Pharmacists Should Counsel Women About Post-Traumatic Stress Disorder Due to Childbirth
Posttraumatic stress disorder is seldom associated with happy and wondrous events like childbirth. In fact, many people find it hard to believe—or outright refuse to consider—that post-traumatic stress disorder due to childbirth actually exists. Sadly, it’s all too real.
Any type of trauma experienced during delivery can trigger this persistent disorder, which may subsequently interfere with the mom’s ability to bond with her new baby or to share in the family’s joy. It’s essential to recognize childbirth-related PTSD so you can educate patients about its existence, guide treatment decisions and help women survive this difficult condition.
Diagnostic Criteria for Post-Traumatic Stress Disorder
Posttraumatic stress disorder (PTSD) is a pathological anxiety disorder triggered by exposure to a traumatic event. As it relates to childbirth, PTSD is a relatively new field of study, but it should be on your radar so you can be a source of information for a new mom who’s struggling with unexplainable reactions.
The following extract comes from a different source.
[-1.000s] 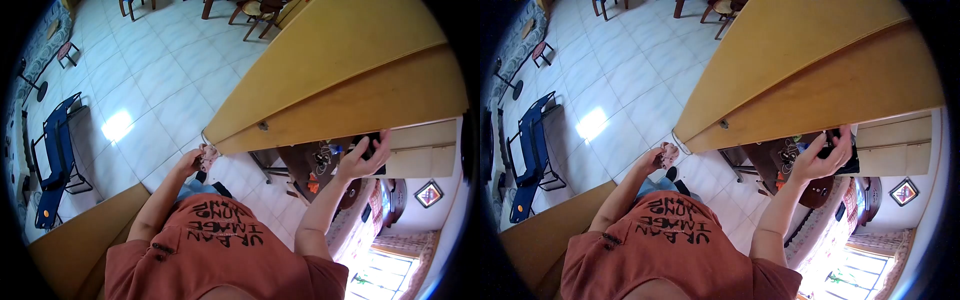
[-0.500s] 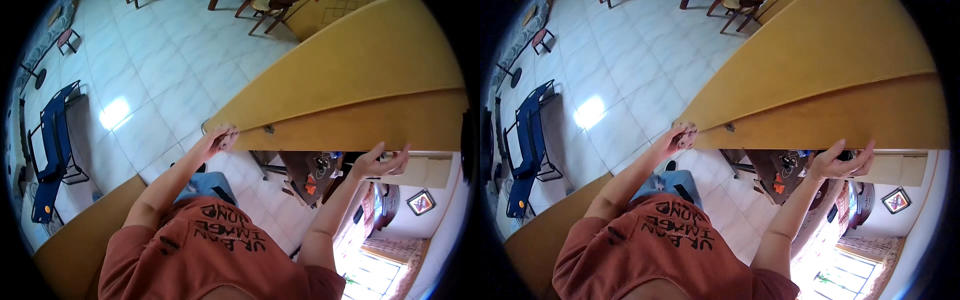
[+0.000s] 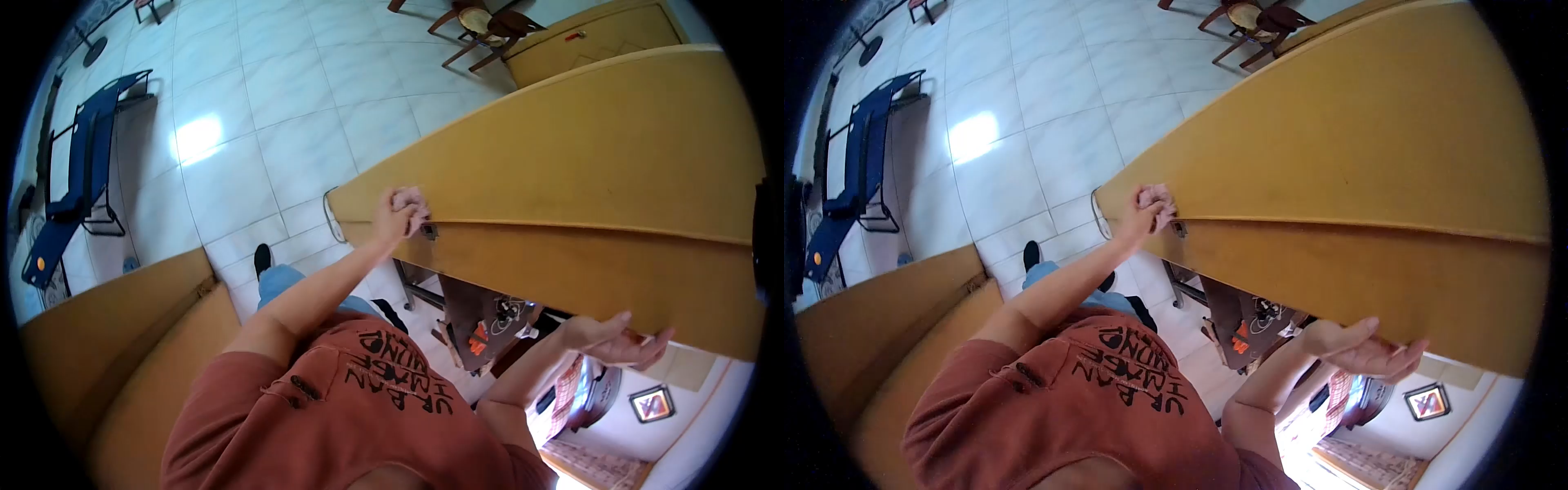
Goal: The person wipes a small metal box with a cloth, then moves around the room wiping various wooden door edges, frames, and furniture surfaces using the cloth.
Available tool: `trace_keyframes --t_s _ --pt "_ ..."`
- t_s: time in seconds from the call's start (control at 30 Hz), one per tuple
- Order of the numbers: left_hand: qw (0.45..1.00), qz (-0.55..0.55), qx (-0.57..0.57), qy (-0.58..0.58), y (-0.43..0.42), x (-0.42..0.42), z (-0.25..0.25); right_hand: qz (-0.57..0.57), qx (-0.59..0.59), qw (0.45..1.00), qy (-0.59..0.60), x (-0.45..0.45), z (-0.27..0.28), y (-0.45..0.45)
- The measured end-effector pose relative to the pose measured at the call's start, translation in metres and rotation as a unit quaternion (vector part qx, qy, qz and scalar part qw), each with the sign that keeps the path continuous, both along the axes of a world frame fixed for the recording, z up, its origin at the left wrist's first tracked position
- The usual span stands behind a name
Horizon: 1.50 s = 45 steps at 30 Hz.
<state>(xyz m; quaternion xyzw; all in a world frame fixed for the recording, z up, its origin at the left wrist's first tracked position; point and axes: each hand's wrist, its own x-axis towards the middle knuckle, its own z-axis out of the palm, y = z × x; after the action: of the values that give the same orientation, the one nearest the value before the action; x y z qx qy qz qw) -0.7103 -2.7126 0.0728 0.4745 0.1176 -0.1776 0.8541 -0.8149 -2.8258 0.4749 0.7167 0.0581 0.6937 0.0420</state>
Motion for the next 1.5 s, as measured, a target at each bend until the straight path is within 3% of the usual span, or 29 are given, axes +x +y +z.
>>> trace_keyframes --t_s 0.07,0.1,0.17,0.27,0.33,0.37,0.43,0.57,0.63,0.67,0.7,0.73,0.77,0.9,0.93,0.97,1.0,1.03,1.1,1.13,1.23,1.27,1.3,1.37,1.43,1.47,1.5 --pt "0.998 0.046 0.005 0.046 -0.006 -0.011 -0.050 0.007 0.029 1.000 -0.003 -0.009 -0.003 -0.011" --pt "0.997 0.035 -0.011 0.064 -0.001 -0.015 -0.067 0.025 -0.019 0.999 -0.010 -0.004 0.000 -0.009" --pt "0.996 0.032 -0.022 0.082 0.003 -0.017 -0.072 0.026 0.016 0.999 -0.009 -0.003 -0.002 -0.005" --pt "0.994 0.051 0.007 0.095 0.007 -0.028 -0.018 0.015 0.003 1.000 -0.022 -0.001 -0.002 -0.006" --pt "0.993 0.077 0.066 -0.058 0.002 -0.030 0.015 -0.005 -0.014 0.999 -0.040 -0.003 -0.003 -0.009" --pt "0.993 0.086 0.067 -0.053 0.002 -0.028 0.026 0.004 -0.014 0.999 -0.035 -0.001 -0.002 -0.007" --pt "0.972 0.111 0.181 -0.104 0.006 -0.015 0.035 0.014 -0.010 0.998 -0.062 0.004 -0.003 -0.001" --pt "0.982 0.175 0.069 0.034 0.021 0.051 0.002 -0.014 -0.035 0.996 -0.077 -0.007 -0.002 -0.020" --pt "0.980 0.059 0.173 0.080 0.046 0.063 0.024 0.007 -0.028 0.995 -0.094 0.000 -0.002 -0.011" --pt "0.990 0.078 0.100 0.062 0.044 0.059 0.021 0.014 -0.042 0.996 -0.079 -0.005 -0.002 -0.016" --pt "0.990 0.081 0.098 0.064 0.032 0.048 0.009 0.024 -0.054 0.996 -0.065 -0.008 -0.002 -0.023" --pt "0.970 0.134 0.181 -0.093 0.012 0.030 -0.012 0.033 -0.065 0.996 -0.051 -0.006 -0.003 -0.026" --pt "0.917 0.179 0.259 -0.246 0.000 0.018 -0.024 0.033 -0.055 0.997 -0.052 -0.006 -0.005 -0.026" --pt "0.928 0.143 0.295 -0.175 0.020 0.014 0.025 0.032 -0.037 0.997 -0.055 -0.002 -0.007 -0.018" --pt "0.970 0.089 0.221 -0.055 0.031 0.025 0.025 0.031 -0.032 0.997 -0.055 -0.003 -0.006 -0.017" --pt "0.987 0.035 0.142 0.064 0.043 0.040 0.020 0.034 -0.029 0.997 -0.057 -0.004 -0.006 -0.017" --pt "0.984 0.081 0.160 -0.005 0.001 0.035 -0.131 0.038 -0.024 0.997 -0.060 -0.004 -0.005 -0.018" --pt "0.983 0.086 0.162 -0.010 0.006 0.035 -0.106 0.041 -0.019 0.997 -0.064 -0.005 -0.006 -0.018" --pt "0.980 0.091 0.170 -0.056 0.021 0.015 0.004 0.042 -0.015 0.997 -0.068 -0.004 -0.007 -0.020" --pt "0.955 0.070 0.275 -0.087 0.025 0.012 0.034 0.044 -0.014 0.997 -0.067 -0.003 -0.008 -0.020" --pt "0.961 0.085 0.259 -0.047 0.018 0.025 0.015 0.044 -0.011 0.997 -0.066 -0.005 -0.008 -0.019" --pt "0.973 0.124 0.192 0.016 0.004 0.030 -0.030 0.043 -0.009 0.997 -0.069 -0.006 -0.009 -0.018" --pt "0.973 0.129 0.191 0.011 0.013 0.032 -0.026 0.047 -0.005 0.996 -0.073 -0.007 -0.009 -0.019" --pt "0.994 0.010 0.051 0.098 0.040 0.034 0.006 0.055 0.005 0.995 -0.078 -0.009 -0.010 -0.021" --pt "0.993 0.010 0.065 0.099 0.038 0.034 0.045 0.057 0.011 0.995 -0.081 -0.008 -0.011 -0.022" --pt "0.963 0.114 0.219 -0.107 0.030 0.034 0.054 0.056 0.012 0.995 -0.082 -0.008 -0.011 -0.022" --pt "0.861 0.207 0.353 -0.303 0.024 0.031 0.057 0.055 0.010 0.995 -0.080 -0.008 -0.009 -0.022"
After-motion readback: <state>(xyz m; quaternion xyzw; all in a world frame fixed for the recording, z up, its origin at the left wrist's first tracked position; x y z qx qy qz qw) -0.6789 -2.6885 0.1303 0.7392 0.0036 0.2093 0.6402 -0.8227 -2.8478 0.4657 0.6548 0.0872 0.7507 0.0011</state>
The DSM-5 diagnostic criteria used to evaluate all cases of PTSD include:1
Criterion A (one required) – The person was exposed to death, threatened death, actual or threatened serious injury, or actual or threatened sexual violence in one of the following ways:
- Direct exposure
- Witnessing the trauma
- Learning that a relative or close friend was exposed to a trauma
- Indirect exposure to aversive details of the trauma, often in the course of professional duties such as happens to first responders
Criterion B (one required) – The traumatic event is persistently re-experienced in the following ways:
- Recurrent and intrusive thoughts of the event
- Recurrent nightmares
- Flashbacks and other dissociative reaction—person feels or acts as if the event is recurring.
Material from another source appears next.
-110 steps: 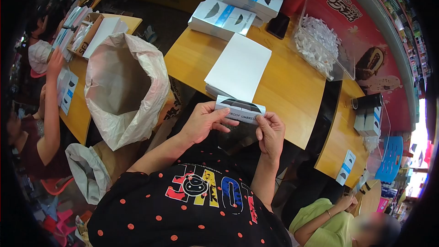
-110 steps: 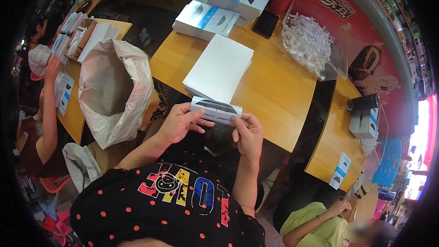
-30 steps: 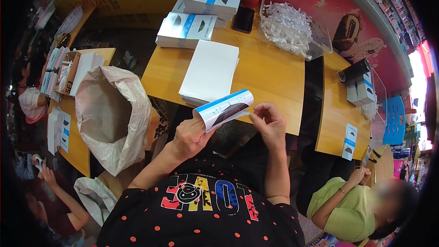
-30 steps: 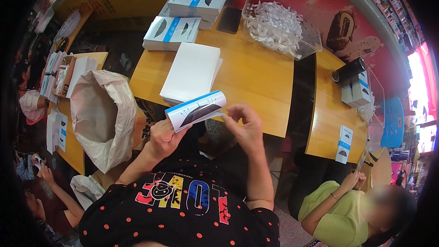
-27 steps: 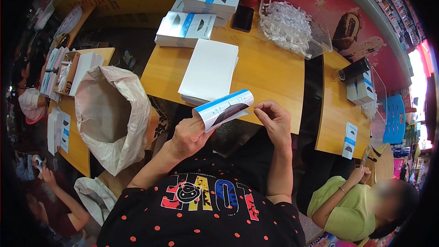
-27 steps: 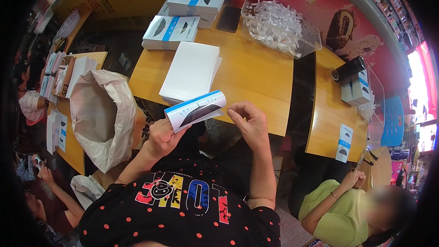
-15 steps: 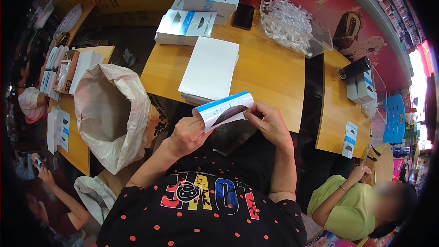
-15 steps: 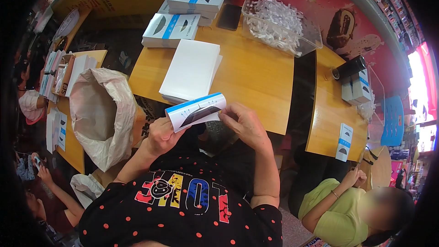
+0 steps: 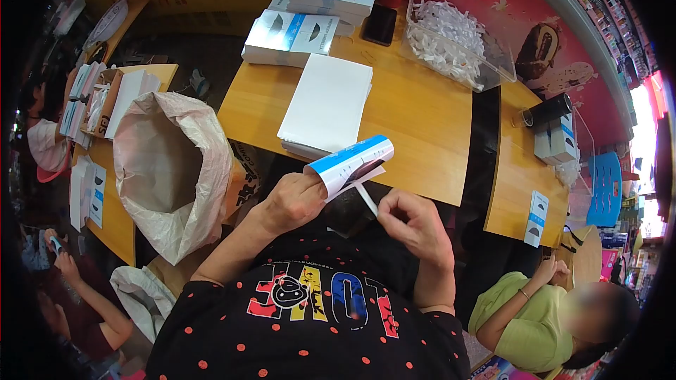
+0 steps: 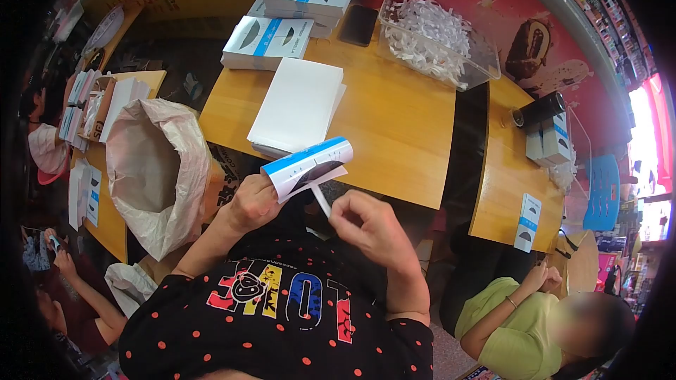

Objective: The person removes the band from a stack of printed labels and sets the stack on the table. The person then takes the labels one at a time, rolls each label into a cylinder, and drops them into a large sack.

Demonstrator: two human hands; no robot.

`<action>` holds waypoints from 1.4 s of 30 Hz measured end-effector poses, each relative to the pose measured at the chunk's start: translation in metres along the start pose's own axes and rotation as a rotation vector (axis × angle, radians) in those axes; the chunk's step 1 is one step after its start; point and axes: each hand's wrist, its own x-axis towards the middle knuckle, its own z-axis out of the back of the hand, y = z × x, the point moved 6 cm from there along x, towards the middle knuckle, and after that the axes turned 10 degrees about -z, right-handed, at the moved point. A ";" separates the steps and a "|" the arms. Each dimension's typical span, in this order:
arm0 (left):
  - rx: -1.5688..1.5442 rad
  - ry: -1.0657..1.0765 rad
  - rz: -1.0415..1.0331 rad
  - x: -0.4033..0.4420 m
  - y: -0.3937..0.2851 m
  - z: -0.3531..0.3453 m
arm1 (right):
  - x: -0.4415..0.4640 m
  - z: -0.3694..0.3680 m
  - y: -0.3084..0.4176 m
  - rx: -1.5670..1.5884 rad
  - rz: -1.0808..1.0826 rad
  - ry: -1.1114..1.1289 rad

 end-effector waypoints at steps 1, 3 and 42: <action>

- Intense emotional distress after exposure to cues that symbolize the event.
- Physical reactivity after exposure to traumatic reminders
Several other diagnostic criteria cover issues like avoiding trauma-related stimuli and negative thoughts or feelings that began after the trauma. Another important criterion defines behavioral issues that began at or worsened after the trauma:
Criterion E (two required):
- Irritability or aggression
- Risky or destructive behavior
- Heightened startle reaction
- Difficulty concentrating
- Difficulty sleeping
Finally, to be diagnosed with PTSD the symptoms must last more than one month and create significant distress or functional impairment. For example, it may interfere with the ability to take care of the baby, go to work or socialize.
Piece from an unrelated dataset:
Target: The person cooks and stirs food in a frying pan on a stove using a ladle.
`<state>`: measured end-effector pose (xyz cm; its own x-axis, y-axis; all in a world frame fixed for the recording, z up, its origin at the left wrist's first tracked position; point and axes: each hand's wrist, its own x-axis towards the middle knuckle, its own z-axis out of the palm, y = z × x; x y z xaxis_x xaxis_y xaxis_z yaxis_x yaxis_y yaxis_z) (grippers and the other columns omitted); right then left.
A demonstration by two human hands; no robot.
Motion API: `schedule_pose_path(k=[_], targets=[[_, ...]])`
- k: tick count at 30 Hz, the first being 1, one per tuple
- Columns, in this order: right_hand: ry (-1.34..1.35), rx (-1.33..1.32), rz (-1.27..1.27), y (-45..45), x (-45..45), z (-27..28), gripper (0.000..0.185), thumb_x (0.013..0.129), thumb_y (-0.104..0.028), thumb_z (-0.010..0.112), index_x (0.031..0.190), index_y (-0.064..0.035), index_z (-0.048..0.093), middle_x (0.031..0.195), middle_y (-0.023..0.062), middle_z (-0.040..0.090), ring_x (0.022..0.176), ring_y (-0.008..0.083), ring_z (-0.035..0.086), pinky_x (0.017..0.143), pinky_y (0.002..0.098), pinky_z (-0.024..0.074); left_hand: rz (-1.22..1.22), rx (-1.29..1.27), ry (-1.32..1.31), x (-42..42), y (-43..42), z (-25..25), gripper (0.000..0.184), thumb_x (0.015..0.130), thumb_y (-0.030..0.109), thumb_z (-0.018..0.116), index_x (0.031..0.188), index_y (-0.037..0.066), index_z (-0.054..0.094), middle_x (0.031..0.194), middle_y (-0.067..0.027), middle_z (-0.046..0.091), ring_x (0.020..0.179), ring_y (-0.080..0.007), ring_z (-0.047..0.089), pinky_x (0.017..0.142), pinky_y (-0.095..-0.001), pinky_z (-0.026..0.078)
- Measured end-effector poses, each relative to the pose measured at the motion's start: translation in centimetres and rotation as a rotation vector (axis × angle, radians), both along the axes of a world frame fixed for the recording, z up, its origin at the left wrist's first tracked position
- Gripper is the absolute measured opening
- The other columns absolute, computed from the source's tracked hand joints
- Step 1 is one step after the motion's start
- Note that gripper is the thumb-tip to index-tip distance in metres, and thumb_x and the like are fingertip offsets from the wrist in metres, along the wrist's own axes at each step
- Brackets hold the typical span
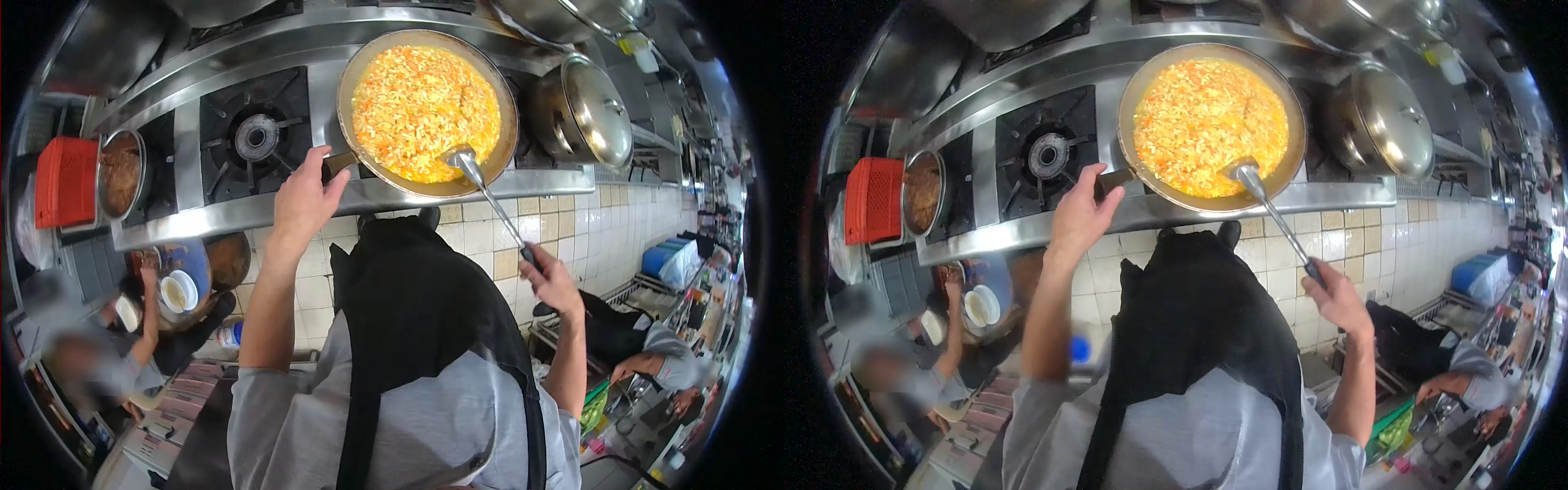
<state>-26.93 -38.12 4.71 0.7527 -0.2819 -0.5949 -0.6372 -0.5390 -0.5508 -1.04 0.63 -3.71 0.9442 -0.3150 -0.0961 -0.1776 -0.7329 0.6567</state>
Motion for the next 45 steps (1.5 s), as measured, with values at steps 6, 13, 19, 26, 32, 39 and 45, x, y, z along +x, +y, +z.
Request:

Difference Between Postpartum Depression and PTSD
Childbirth-related PTSD is sometimes confused with postpartum depression, so it’s important to recognize the differences between the two. Postpartum depression, which affects 1 in 8 women, manifests in classic depressive symptoms like sadness, lack of interest in daily activities, insomnia, and fatigue.2 Women with postpartum depression do not experience symptoms unique to PTSD such as intrusive memories and flashbacks. While women with PTSD may become depressed, they tend to feel on edge or as if danger is around the corner, and they avoid anything or anyone that reminds them of the trauma.
In women with postpartum depression:3
- 85 percent experience relatively mild depression that resolves in a few weeks.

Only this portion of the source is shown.